What-is-a-fork.md (7861B)
- ---
- date: 2019-05-24
- layout: post
- title: "What is a fork, really, and how GitHub changed its meaning"
- tags: ["philosophy", "sourcehut", "free software"]
- ---
- The fork button on GitHub - with the little number next to it for depositing
- dopamine into your brain - is a bit misleading. GitHub co-opted the meaning of
- "fork" to trick you into participating in their platform more. They did this in
- a well-intentioned way, for the sake of their pull requests feature, but
- ultimately this design is self-serving and causes some friction when
- contributors venture out of their GitHub sandbox and into the rest of the
- software development ecosystem. Let's clarify what "fork" really means, and what
- we do without GitHub's concept of one - for it is in this difference that we
- truly discover how git is a *distributed* version control system.
- **Disclaimer**: I am the founder of [SourceHut](https://sourcehut.org), a
- product which competes with GitHub and embraces the "bazaar[^1]" model described
- in this article.
- [^1]: Not the bazaar version control system, but bazaar the concept. This is explained later in the article.
- On GitHub, a fork refers to a copy of a repository used by a contributor[^2] to
- stage changes they'd like to propose upstream. Prior to GitHub (and in many
- places still today), we'd call such a repository a "personal branch". A personal
- branch doesn't need to be published to be useful - you can just `git clone` it
- locally and make your changes there without pushing them to a public, hosted
- repository. Using [email](https://git-send-email.io), you can send changes from
- your local, unpublished repository for consideration upstream. Outside of
- GitHub and its imitators, most contributors to a project don't have a published
- version of their repository online at all, skipping that step and saving some
- time.
- [^2]: And by bots to increase their reputation, and by confused users who don't know what the button means.
- In some cases, however, it's useful to publish your personal branch online. This
- is often done when a team of people is working on a long-lived branch to later
- propose upstream - for example, I've been doing this while working on the RISC-V
- port of musl libc. It gives us a space to collaborate and work while preparing
- changes which will eventually be proposed upstream, as well as a place for
- interested testers to obtain our experimental work to try themselves.
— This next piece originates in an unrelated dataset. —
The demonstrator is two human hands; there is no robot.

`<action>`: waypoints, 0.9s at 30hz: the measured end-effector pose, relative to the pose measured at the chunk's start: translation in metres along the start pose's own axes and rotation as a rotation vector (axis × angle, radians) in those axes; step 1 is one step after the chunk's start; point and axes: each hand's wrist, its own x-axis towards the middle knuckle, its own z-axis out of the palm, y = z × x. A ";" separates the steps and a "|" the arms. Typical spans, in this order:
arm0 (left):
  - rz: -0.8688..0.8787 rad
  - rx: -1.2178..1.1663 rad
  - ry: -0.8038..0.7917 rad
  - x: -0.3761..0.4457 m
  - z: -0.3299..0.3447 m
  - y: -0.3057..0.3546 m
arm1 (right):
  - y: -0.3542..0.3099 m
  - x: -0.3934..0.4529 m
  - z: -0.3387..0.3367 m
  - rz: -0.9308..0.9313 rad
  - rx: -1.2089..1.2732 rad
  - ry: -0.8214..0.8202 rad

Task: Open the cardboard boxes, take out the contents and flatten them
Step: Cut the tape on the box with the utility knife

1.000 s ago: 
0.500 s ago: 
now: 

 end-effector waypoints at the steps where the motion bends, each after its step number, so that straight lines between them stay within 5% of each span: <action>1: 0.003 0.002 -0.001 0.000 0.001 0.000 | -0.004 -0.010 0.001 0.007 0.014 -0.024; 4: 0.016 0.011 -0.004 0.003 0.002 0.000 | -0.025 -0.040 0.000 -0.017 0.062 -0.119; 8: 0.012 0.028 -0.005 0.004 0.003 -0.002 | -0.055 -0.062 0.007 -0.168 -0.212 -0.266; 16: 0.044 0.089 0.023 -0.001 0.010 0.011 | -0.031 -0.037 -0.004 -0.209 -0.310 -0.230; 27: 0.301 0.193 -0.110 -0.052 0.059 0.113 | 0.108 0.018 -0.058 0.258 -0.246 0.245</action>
This is
- also done by individuals, such as Greg Kroah-Hartman's Linux branches, which are
- useful for testing upcoming changes to the Linux kernel.
- Greg is not alone in publishing a repo like this. In fact, there are [hundreds of
- kernel trees like this][kernel-git]. These act as staging areas for long-term
- workstreams, or for the maintainers of many subsystems of the kernel. Changes
- in these repositories gradually flow upwards towards the "main" tree,
- [torvalds/linux][torvalds/linux]. The precise meaning of "linux" is rather loose
- in this context. An argument could be made that torvalds/linux is Linux, but
- that definition wouldn't capture the LTS branches. Many distros also apply their
- own patches on top of Torvalds, perhaps sourcing them from the maintainers of
- drivers they need a bugfix for, or they maintain their own independent trees
- which periodically pull in lump sums of changes from other trees - meaning that
- the simple definition might not include the version of Linux which is installed
- on your computer, either. This ambiguity is a feature - each of these trees is a
- valid definition of Linux in its own right.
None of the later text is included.